Franciscan Spirit Blog

Grace and a Cup of Coffee

It has occurred to me lately that maybe the single-serve coffee dispenser is what is wrong with us these days. OK, maybe that’s overstating matters a bit. Still, I’m starting to wonder: do those little single-serve coffee capsules signify something going awry in the American spirit, a push toward individual wants and desires over the good of the larger community?

Think about it: the premise behind the single-serve coffeemakers—which use hot water and small plastic containers of ground beans to dispense hot coffee in one-cup increments—is beguiling at first blush. Advertisements for these single-cup coffeemakers admonish us with, “Don’t make a whole pot! Just make one cup at a time, fresh and steaming whenever you need it.”

This is attractive in its simplicity, nearly foolproof in its appeal. Indeed, this sort of consumption could even be interpreted as pious in a vague sort of way: I am not going to use energy and a filter and a pile of grounds to make a large amount of beverage at one time, the user may think.

Perhaps this is why these machines can command as much as $100 in stores. We seem to love paying a lot for the chance to be seen as socially conscious.

Soft and Self-Centered

Recently I’ve been thinking that these single-serve coffeemakers are not so much kitchen appliances as they are just one more sign of the self-centering of the average American.

After all, what many of us seem to want most these days is instantaneous gratification. For movies, there’s On Demand. For Internet connections, there’s broadband and high speed. For merchandise, millions of us Google and Amazon our way to ordering and expect our haul to be delivered within a day or two. For music, there’s the iPod. For books, the most impatient of us expect the libraries of the world to be able to land in our Nooks, Kindles, and smartphones. Click—done.

No surprise then that when it comes to coffee time, there’s a growing need for custom-tailoring to our own individual wants and desires. French vanilla? Decaf? House blend? Colombian? You make your choice. I will make mine. Who cares if we agree? We don’t have to—not anymore.

And so, rather than share a full pot with our family members and friends—all managing to agree on a brew and flavor, as our grandparents did and their grandparents before them—we serve our own self-interest as we sip our own personal cup.

One TV commercial for single-cup coffee products shows a smiling woman sitting at the kitchen table, being served a lone cup of hot brew by her husband, who then disappears from the screen. Telling and sad. Wonder what he would have said if he had carried a carafe to the table, set down two mugs, and settled in for a chat?

Growing Apart

I wish this was the only sign of this sort of burgeoning self-focus of the American consumer. But it’s not.

Look around your home or workplace, and it’s not hard to see other examples of this phenomenon in action. Find a house in this day and age in a new development that does not include double sinks in the master bathroom and it’s something of a novelty.

And yet what is this trend toward his-and-hers sinks but the most basic of household statements about the need for our own stuff, even after marriage, home-building, and the arrival of children?

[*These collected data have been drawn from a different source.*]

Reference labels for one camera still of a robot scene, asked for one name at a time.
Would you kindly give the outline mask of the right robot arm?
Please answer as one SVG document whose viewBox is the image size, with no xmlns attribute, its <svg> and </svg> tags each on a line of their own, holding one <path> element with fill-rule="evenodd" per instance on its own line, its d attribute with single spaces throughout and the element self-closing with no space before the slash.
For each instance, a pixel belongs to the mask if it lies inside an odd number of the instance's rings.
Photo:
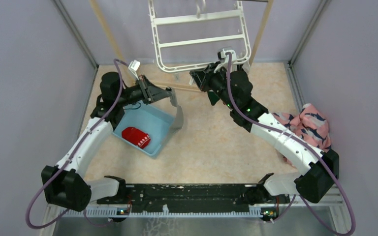
<svg viewBox="0 0 378 236">
<path fill-rule="evenodd" d="M 316 204 L 337 183 L 339 155 L 312 146 L 282 125 L 252 97 L 253 85 L 245 71 L 210 64 L 190 71 L 190 75 L 202 92 L 212 93 L 227 105 L 237 125 L 273 145 L 298 170 L 286 175 L 268 174 L 257 190 L 262 202 L 269 203 L 281 194 L 296 194 Z"/>
</svg>

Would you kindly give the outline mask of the grey striped sock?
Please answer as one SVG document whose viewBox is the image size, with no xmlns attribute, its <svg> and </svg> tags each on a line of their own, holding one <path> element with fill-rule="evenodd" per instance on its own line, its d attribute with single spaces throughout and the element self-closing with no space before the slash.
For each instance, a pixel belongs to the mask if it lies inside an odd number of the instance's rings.
<svg viewBox="0 0 378 236">
<path fill-rule="evenodd" d="M 175 90 L 171 87 L 167 87 L 166 90 L 171 93 L 170 103 L 173 107 L 176 108 L 176 113 L 174 116 L 174 121 L 170 125 L 169 130 L 161 143 L 163 146 L 165 146 L 170 141 L 170 139 L 183 128 L 183 125 L 184 125 L 183 109 L 178 103 Z"/>
</svg>

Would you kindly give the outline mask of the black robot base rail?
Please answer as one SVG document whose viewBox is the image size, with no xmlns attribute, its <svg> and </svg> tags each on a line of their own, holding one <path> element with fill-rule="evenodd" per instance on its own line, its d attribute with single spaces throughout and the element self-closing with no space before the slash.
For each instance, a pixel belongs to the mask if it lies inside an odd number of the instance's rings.
<svg viewBox="0 0 378 236">
<path fill-rule="evenodd" d="M 271 196 L 259 183 L 131 184 L 121 183 L 118 193 L 97 200 L 100 205 L 124 205 L 125 213 L 164 216 L 245 215 L 275 219 L 279 205 L 291 200 L 284 194 Z"/>
</svg>

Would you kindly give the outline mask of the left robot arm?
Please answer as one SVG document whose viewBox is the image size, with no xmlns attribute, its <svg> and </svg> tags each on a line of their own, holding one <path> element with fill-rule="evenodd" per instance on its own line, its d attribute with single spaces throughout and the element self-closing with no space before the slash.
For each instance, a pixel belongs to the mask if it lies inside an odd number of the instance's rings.
<svg viewBox="0 0 378 236">
<path fill-rule="evenodd" d="M 108 72 L 101 77 L 101 94 L 84 132 L 55 165 L 46 166 L 41 172 L 47 203 L 74 211 L 83 211 L 89 203 L 109 197 L 123 203 L 128 197 L 124 179 L 105 176 L 86 182 L 84 176 L 96 153 L 118 127 L 126 112 L 124 107 L 137 102 L 146 105 L 169 98 L 177 104 L 173 88 L 160 88 L 145 75 L 138 76 L 131 87 L 124 86 L 118 72 Z"/>
</svg>

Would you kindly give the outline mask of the light blue plastic basket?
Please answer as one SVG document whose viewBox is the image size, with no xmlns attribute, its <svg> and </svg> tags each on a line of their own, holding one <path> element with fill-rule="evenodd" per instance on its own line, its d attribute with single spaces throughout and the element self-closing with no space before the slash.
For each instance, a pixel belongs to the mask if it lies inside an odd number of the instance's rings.
<svg viewBox="0 0 378 236">
<path fill-rule="evenodd" d="M 164 148 L 161 143 L 174 121 L 174 116 L 152 105 L 145 105 L 141 101 L 134 105 L 125 106 L 124 111 L 125 114 L 114 129 L 113 134 L 145 155 L 157 158 Z M 150 143 L 144 149 L 140 149 L 122 138 L 121 132 L 130 126 L 148 133 L 151 137 Z"/>
</svg>

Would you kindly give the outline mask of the white clip hanger frame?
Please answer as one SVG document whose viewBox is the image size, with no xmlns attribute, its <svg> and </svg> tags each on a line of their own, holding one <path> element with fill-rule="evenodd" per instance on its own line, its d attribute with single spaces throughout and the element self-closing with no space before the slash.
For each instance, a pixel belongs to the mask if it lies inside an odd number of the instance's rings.
<svg viewBox="0 0 378 236">
<path fill-rule="evenodd" d="M 248 62 L 252 47 L 241 1 L 150 0 L 155 62 L 166 73 L 200 69 L 234 51 L 235 64 Z"/>
</svg>

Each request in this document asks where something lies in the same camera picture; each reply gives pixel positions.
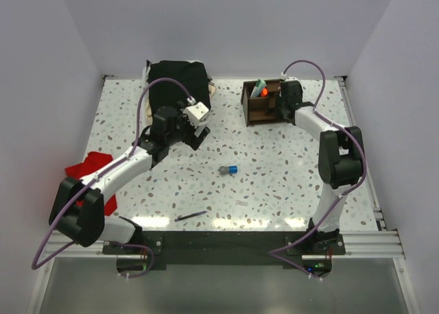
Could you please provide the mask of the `orange black highlighter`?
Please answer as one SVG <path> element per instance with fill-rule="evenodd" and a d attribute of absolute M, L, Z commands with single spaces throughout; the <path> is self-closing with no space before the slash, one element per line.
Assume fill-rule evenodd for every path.
<path fill-rule="evenodd" d="M 264 88 L 264 89 L 261 91 L 260 97 L 267 97 L 267 96 L 268 96 L 268 90 L 267 90 L 266 88 Z"/>

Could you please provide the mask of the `light green highlighter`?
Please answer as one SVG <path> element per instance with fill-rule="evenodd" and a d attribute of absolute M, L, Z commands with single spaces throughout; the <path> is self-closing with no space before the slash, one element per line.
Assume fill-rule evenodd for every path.
<path fill-rule="evenodd" d="M 251 98 L 260 97 L 263 89 L 266 87 L 266 83 L 263 80 L 257 80 L 252 92 L 250 94 Z"/>

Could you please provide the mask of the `thin white green pen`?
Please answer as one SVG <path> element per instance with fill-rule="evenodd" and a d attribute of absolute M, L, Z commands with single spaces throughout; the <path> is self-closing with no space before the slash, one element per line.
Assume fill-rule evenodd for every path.
<path fill-rule="evenodd" d="M 252 89 L 252 92 L 251 92 L 250 96 L 251 97 L 257 97 L 258 96 L 258 88 L 256 86 Z"/>

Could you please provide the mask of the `dark purple pen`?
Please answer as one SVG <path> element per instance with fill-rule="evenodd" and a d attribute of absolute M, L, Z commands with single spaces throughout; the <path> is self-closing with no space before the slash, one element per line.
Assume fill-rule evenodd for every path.
<path fill-rule="evenodd" d="M 177 218 L 174 219 L 174 221 L 175 222 L 184 221 L 184 220 L 187 220 L 187 219 L 191 219 L 191 218 L 194 218 L 194 217 L 205 215 L 206 213 L 207 213 L 207 211 L 203 210 L 203 211 L 200 211 L 200 212 L 197 212 L 197 213 L 191 213 L 190 215 L 185 215 L 185 216 L 177 217 Z"/>

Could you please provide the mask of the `blue cylindrical battery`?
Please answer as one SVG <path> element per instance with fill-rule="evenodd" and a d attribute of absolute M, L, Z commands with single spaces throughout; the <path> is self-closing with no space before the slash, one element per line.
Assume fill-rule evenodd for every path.
<path fill-rule="evenodd" d="M 235 173 L 237 173 L 238 172 L 238 167 L 237 166 L 229 166 L 228 167 L 228 172 L 229 172 L 229 174 L 235 174 Z"/>

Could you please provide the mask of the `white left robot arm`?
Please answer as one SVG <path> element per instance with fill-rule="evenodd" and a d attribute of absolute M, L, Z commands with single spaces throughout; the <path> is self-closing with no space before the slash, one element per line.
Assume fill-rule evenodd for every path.
<path fill-rule="evenodd" d="M 153 169 L 169 154 L 170 147 L 184 143 L 197 150 L 210 130 L 209 109 L 201 102 L 183 109 L 159 108 L 152 124 L 137 134 L 120 157 L 80 179 L 65 178 L 59 186 L 49 217 L 52 229 L 74 243 L 88 247 L 96 241 L 117 243 L 127 254 L 141 249 L 141 229 L 126 218 L 107 217 L 106 202 L 137 176 Z"/>

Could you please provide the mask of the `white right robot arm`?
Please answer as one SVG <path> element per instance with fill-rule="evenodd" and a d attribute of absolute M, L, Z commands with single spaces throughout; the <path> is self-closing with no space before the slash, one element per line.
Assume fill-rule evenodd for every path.
<path fill-rule="evenodd" d="M 318 173 L 323 182 L 318 207 L 305 236 L 307 249 L 321 254 L 340 232 L 340 217 L 348 194 L 366 178 L 366 158 L 361 130 L 345 127 L 320 114 L 303 100 L 300 82 L 280 83 L 279 112 L 285 121 L 306 131 L 318 141 Z"/>

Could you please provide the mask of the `brown wooden desk organizer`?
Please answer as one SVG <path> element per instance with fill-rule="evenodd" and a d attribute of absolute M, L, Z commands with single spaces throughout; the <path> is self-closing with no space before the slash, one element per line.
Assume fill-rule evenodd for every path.
<path fill-rule="evenodd" d="M 242 87 L 241 105 L 246 126 L 284 122 L 280 109 L 280 80 L 265 81 L 268 90 L 266 97 L 250 96 L 256 83 L 256 81 L 246 81 Z"/>

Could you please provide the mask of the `black cloth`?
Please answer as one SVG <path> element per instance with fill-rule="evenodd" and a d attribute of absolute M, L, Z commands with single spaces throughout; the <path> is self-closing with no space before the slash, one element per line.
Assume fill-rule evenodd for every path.
<path fill-rule="evenodd" d="M 211 109 L 211 95 L 205 65 L 200 61 L 161 60 L 160 62 L 146 63 L 145 84 L 161 79 L 170 78 L 182 84 L 196 102 L 201 101 Z M 170 81 L 159 82 L 147 92 L 149 112 L 152 117 L 163 106 L 176 109 L 181 108 L 180 102 L 187 103 L 187 94 L 183 89 Z"/>

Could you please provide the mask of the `red cloth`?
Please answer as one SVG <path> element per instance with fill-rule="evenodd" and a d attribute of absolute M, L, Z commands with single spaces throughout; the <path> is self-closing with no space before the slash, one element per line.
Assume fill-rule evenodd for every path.
<path fill-rule="evenodd" d="M 66 167 L 64 169 L 67 177 L 81 179 L 82 177 L 94 173 L 113 160 L 110 154 L 101 152 L 89 152 L 83 162 Z M 105 216 L 111 216 L 117 209 L 117 199 L 113 195 L 104 205 Z"/>

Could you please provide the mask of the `small clear pen cap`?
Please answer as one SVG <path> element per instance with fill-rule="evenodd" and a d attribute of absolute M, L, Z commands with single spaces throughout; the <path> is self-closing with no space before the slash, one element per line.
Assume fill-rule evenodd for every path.
<path fill-rule="evenodd" d="M 247 206 L 247 205 L 248 205 L 247 202 L 245 202 L 245 201 L 241 201 L 241 200 L 236 200 L 235 203 L 236 203 L 236 205 L 238 205 L 238 206 Z"/>

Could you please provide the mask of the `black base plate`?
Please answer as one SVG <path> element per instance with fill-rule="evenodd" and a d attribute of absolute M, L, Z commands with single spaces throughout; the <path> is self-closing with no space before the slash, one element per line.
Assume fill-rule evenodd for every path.
<path fill-rule="evenodd" d="M 146 269 L 165 270 L 171 265 L 281 265 L 302 267 L 324 277 L 331 272 L 332 257 L 345 255 L 338 231 L 315 232 L 176 232 L 149 231 L 128 245 L 107 243 L 102 252 L 117 256 L 120 273 Z"/>

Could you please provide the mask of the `aluminium front rail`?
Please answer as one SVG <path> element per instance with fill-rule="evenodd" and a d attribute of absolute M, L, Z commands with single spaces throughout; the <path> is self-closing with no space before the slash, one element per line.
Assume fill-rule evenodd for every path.
<path fill-rule="evenodd" d="M 405 258 L 397 231 L 348 231 L 341 234 L 349 258 Z M 98 258 L 104 255 L 104 244 L 98 241 L 89 247 L 72 245 L 56 258 Z"/>

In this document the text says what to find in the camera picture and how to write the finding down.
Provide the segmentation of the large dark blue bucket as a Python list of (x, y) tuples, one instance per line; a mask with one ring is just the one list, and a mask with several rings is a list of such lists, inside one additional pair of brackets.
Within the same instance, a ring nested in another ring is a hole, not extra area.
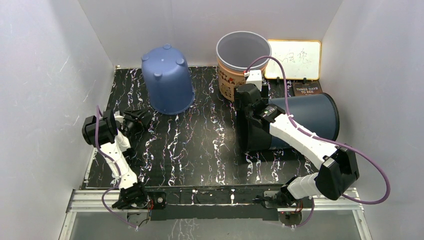
[(340, 131), (337, 105), (327, 93), (288, 98), (289, 111), (294, 120), (319, 137), (336, 141)]

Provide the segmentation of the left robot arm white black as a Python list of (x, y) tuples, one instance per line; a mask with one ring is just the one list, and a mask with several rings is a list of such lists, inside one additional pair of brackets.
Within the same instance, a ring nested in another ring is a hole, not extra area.
[(145, 208), (151, 201), (144, 185), (130, 168), (126, 156), (131, 153), (130, 138), (133, 133), (147, 129), (153, 119), (147, 109), (125, 110), (114, 114), (112, 110), (100, 111), (84, 120), (82, 136), (88, 145), (97, 149), (117, 180), (120, 197), (112, 208), (124, 210)]

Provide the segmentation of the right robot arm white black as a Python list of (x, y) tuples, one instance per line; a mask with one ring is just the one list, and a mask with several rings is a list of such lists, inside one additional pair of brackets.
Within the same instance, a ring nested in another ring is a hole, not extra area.
[(302, 198), (323, 195), (337, 200), (359, 177), (355, 153), (347, 147), (318, 139), (315, 133), (293, 120), (283, 108), (252, 83), (234, 90), (236, 132), (244, 153), (270, 150), (279, 139), (294, 148), (318, 169), (304, 177), (294, 176), (267, 201), (295, 207)]

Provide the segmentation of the light blue plastic bucket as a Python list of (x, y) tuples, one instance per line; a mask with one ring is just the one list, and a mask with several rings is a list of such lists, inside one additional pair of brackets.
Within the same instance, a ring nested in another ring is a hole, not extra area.
[(170, 44), (154, 48), (141, 57), (141, 69), (152, 108), (165, 115), (177, 115), (195, 99), (185, 56)]

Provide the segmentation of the black ribbed plastic bucket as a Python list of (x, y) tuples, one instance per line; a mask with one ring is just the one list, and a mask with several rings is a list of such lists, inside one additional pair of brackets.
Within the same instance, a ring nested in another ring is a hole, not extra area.
[(271, 149), (273, 137), (269, 133), (270, 123), (262, 118), (264, 110), (251, 106), (236, 110), (236, 135), (243, 153)]

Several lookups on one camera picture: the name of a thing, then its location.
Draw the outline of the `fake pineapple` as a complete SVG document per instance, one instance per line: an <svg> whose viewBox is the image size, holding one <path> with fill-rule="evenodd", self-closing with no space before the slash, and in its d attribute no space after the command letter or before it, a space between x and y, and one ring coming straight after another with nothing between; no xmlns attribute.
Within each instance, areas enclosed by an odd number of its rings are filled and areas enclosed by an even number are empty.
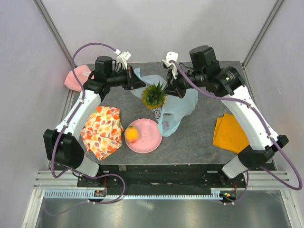
<svg viewBox="0 0 304 228"><path fill-rule="evenodd" d="M166 94L162 86L160 82L151 84L142 92L142 102L148 109L154 110L164 105Z"/></svg>

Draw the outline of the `light blue plastic bag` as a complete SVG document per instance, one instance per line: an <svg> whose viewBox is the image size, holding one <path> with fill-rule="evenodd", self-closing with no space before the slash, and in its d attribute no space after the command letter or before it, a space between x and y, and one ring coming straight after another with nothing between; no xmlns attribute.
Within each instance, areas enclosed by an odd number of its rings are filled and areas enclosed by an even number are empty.
<svg viewBox="0 0 304 228"><path fill-rule="evenodd" d="M136 68L134 72L146 84L145 87L131 91L133 95L140 99L143 99L144 91L148 87L154 85L164 89L167 84L160 75L141 76L140 68ZM152 107L146 102L144 102L144 105L153 112L161 135L169 137L177 130L183 117L190 115L195 110L197 102L198 91L188 89L183 98L172 95L165 96L164 104L159 107Z"/></svg>

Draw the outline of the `fake peach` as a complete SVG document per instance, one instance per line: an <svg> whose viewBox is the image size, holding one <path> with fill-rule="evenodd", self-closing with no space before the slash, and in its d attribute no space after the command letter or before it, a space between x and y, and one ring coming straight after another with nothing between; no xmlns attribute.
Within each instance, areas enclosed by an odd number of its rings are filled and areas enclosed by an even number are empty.
<svg viewBox="0 0 304 228"><path fill-rule="evenodd" d="M134 126L128 126L124 132L126 141L135 143L139 138L139 131Z"/></svg>

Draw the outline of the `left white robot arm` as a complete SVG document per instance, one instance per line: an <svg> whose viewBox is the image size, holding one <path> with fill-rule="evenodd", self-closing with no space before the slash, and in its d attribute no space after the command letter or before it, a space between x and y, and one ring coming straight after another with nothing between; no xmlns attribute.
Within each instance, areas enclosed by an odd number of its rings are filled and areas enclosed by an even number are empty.
<svg viewBox="0 0 304 228"><path fill-rule="evenodd" d="M112 87L121 86L125 90L145 87L146 84L127 65L129 52L122 52L116 60L100 56L95 61L95 69L83 84L84 91L64 120L54 129L47 129L43 134L47 159L51 165L59 164L74 169L88 176L87 180L94 187L104 182L104 175L99 172L98 163L85 157L79 144L80 133L89 116L104 100Z"/></svg>

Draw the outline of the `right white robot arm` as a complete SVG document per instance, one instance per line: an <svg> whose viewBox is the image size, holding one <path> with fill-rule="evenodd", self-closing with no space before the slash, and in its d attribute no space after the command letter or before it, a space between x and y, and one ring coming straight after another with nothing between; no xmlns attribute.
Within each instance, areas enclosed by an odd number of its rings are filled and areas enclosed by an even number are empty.
<svg viewBox="0 0 304 228"><path fill-rule="evenodd" d="M227 162L218 174L218 183L230 186L235 177L259 168L289 142L287 136L278 135L265 121L251 98L241 74L231 66L221 68L214 49L207 45L190 51L193 68L184 72L178 64L178 54L168 52L162 60L167 68L165 93L183 98L188 89L220 100L233 114L245 132L249 145Z"/></svg>

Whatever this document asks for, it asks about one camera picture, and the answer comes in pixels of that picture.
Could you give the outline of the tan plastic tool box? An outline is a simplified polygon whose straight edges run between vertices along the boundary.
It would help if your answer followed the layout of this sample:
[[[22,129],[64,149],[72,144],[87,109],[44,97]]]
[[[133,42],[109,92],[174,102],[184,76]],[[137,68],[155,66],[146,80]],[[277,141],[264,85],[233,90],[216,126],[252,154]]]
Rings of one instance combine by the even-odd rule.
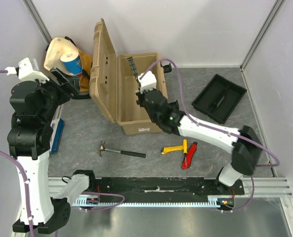
[[[167,96],[165,70],[157,52],[116,55],[104,19],[94,29],[93,63],[90,72],[90,96],[103,116],[117,122],[127,135],[157,133],[162,130],[151,122],[144,108],[137,105],[137,82],[127,58],[133,57],[138,75],[151,71],[157,80],[156,90]]]

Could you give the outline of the black handled claw hammer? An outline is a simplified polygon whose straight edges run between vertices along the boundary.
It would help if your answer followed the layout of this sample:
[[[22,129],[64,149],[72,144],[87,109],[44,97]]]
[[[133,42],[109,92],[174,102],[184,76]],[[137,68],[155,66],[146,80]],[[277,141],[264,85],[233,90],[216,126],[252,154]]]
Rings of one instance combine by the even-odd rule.
[[[98,154],[99,156],[101,156],[101,152],[102,151],[106,151],[106,152],[112,152],[112,153],[119,153],[122,155],[126,155],[126,156],[132,156],[132,157],[139,157],[139,158],[146,158],[146,154],[144,153],[137,153],[137,152],[131,152],[131,151],[123,151],[123,150],[113,150],[113,149],[108,149],[105,148],[105,142],[102,141],[100,143],[99,149],[98,149]]]

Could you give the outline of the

Bathrooms in homes built in the World War II era—I know this because I used to live in one—had communal toothbrush holders bolted to the matching ceramic tile walls, ready for use. Today, many families can’t even spit into the same basin.

And yet coexisting is different from existing next to someone else, which is what the double-sink vanity asks us to do. In the past we never had to spell that concept out. Now we do.

Shared Moments

How much of a surprise would it be, then, if people who make their own single-brew cups of coffee each morning, after brushing their teeth at their own private sinks, before reading newspapers on their own private iPads, lose something of the ability to live with others, not merely among them? That might not be the worry that keeps everybody awake at night, but it has given me pause.

There is something special in a shared moment—whether it is flossing at night with your spouse or sipping coffee made in a pot that everybody gathers around. It is something that can’t be found in our heedless pursuit of the single-serve, only-for-me size.

You might call it sociability or hospitality. I’d call it something else—something closer to grace.